**About this task**
Your copy of the data should match it exactly, leaving out only the pictures.
━━━━━━━━━━━━━━━━━━━━━━━━━━━━━━
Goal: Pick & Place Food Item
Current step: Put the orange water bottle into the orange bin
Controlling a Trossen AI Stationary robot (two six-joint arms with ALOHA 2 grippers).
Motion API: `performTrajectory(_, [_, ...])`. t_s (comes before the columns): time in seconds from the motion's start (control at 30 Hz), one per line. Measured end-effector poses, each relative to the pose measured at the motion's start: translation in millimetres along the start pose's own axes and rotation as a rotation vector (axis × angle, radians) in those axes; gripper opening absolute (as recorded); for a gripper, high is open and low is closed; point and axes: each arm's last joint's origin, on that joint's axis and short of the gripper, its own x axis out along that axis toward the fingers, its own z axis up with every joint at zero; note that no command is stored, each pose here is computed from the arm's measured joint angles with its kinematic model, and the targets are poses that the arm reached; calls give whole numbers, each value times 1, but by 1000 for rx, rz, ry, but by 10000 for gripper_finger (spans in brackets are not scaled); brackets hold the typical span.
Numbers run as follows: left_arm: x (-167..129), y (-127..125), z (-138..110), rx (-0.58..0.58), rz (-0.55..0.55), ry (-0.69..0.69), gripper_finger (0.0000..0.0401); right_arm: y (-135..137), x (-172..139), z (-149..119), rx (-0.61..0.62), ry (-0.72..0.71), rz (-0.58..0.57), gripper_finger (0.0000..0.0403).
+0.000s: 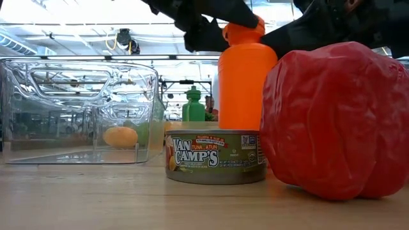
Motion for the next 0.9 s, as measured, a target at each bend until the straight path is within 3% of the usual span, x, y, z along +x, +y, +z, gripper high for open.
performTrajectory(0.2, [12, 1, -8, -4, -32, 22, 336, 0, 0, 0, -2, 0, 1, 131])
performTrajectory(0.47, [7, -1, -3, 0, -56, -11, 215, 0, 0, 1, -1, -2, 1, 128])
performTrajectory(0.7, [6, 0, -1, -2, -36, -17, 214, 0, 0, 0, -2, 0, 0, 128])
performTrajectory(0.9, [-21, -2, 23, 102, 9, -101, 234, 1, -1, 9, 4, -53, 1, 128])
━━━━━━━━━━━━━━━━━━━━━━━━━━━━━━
**Exercise response**
Goal: Pick & Place Food Item
Current step: Put the orange water bottle into the orange bin
Controlling a Trossen AI Stationary robot (two six-joint arms with ALOHA 2 grippers).
Motion API: `performTrajectory(_, [_, ...])`. t_s (comes before the columns): time in seconds from the motion's start (control at 30 Hz), one per line. Measured end-effector poses, each relative to the pose measured at the motion's start: translation in millimetres along the start pose's own axes and rotation as a rotation vector (axis × angle, radians) in those axes; gripper opening absolute (as recorded); for a gripper, high is open and low is closed; point and axes: each arm's last joint's origin, on that joint's axis and short of the gripper, its own x axis out along that axis toward the fingers, its own z axis up with every joint at zero; note that no command is stored, each pose here is computed from the arm's measured joint angles with its kinematic model, and the targets are poses that the arm reached; calls give whole numbers, each value times 1, but by 1000 for rx, rz, ry, but by 10000 for gripper_finger (spans in brackets are not scaled); brackets hold the typical span.
Numbers run as follows: left_arm: x (-167..129), y (-127..125), z (-138..110), rx (-0.58..0.58), rz (-0.55..0.55), ry (-0.69..0.69), gripper_finger (0.0000..0.0401); right_arm: y (-135..137), x (-172..139), z (-149..119), rx (-0.61..0.62), ry (-0.72..0.71), rz (-0.58..0.57), gripper_finger (0.0000..0.0403).
+0.000s: 
Motion for the next 0.9 s, as measured, a target at each bend until the straight path is within 3% of the usual span, x, y, z along +x, +y, +z, gripper high for open.
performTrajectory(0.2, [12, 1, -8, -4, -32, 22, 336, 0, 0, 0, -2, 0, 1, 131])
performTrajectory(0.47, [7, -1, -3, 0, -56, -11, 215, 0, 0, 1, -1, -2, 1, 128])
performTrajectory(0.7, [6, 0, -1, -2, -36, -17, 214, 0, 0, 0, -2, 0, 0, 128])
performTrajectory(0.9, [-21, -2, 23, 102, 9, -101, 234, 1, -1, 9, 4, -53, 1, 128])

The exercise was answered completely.